**INSTRUCTIONS FOR THE TASK**
Please take the lines from the one holding "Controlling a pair" through the one holding "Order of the" in the data below and copy them exactly.

◆ ◆ ◆ ◆

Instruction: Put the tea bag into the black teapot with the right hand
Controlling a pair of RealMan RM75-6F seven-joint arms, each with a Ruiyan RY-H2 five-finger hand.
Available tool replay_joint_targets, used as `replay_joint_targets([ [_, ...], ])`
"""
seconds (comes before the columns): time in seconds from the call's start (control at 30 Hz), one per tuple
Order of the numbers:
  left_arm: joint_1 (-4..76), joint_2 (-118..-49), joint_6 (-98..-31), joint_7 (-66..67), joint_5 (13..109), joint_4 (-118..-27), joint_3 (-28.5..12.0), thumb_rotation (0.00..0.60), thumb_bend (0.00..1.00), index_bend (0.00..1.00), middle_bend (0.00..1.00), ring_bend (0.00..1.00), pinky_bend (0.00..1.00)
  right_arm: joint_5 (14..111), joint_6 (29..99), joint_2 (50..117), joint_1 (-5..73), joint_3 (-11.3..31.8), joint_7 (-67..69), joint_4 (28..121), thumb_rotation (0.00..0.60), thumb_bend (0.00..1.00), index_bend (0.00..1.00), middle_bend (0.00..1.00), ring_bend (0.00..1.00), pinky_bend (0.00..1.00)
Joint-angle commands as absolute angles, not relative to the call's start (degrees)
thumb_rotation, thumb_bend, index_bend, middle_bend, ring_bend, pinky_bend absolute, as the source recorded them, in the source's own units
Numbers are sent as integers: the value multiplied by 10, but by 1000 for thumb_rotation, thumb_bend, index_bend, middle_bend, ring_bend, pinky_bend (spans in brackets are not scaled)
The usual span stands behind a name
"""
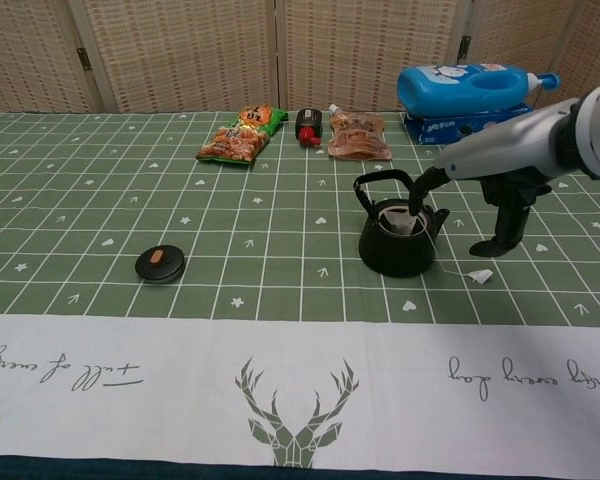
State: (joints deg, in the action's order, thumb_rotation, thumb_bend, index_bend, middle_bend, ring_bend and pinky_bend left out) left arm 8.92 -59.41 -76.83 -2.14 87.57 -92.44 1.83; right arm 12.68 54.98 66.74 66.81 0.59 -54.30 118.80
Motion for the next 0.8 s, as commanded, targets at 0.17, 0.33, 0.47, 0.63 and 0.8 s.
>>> replay_joint_targets([
  [0.17, 89, -593, -770, -27, 877, -924, 18, 600, 375, 0, 55, 126, 163, 118, 535, 682, 682, -6, -525, 1162, 600, 411, 163, 103, 924, 808],
  [0.33, 88, -592, -771, -30, 878, -923, 19, 600, 375, 0, 55, 126, 163, 112, 523, 695, 690, -15, -514, 1142, 600, 411, 171, 103, 922, 807],
  [0.47, 88, -591, -771, -32, 879, -923, 19, 600, 374, 0, 55, 126, 163, 113, 512, 704, 695, -21, -504, 1126, 600, 411, 172, 103, 921, 802],
  [0.63, 89, -591, -770, -33, 878, -922, 18, 600, 375, 0, 55, 126, 163, 113, 505, 709, 700, -28, -492, 1113, 600, 412, 175, 103, 920, 801],
  [0.8, 89, -591, -770, -32, 878, -922, 18, 600, 375, 0, 55, 126, 163, 110, 498, 718, 705, -36, -482, 1096, 600, 411, 181, 103, 920, 802],
])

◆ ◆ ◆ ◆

**SOLUTION TO THE EXERCISE**
Controlling a pair of RealMan RM75-6F seven-joint arms, each with a Ruiyan RY-H2 five-finger hand.
Available tool replay_joint_targets, used as `replay_joint_targets([ [_, ...], ])`
"""
seconds (comes before the columns): time in seconds from the call's start (control at 30 Hz), one per tuple
Order of the numbers:

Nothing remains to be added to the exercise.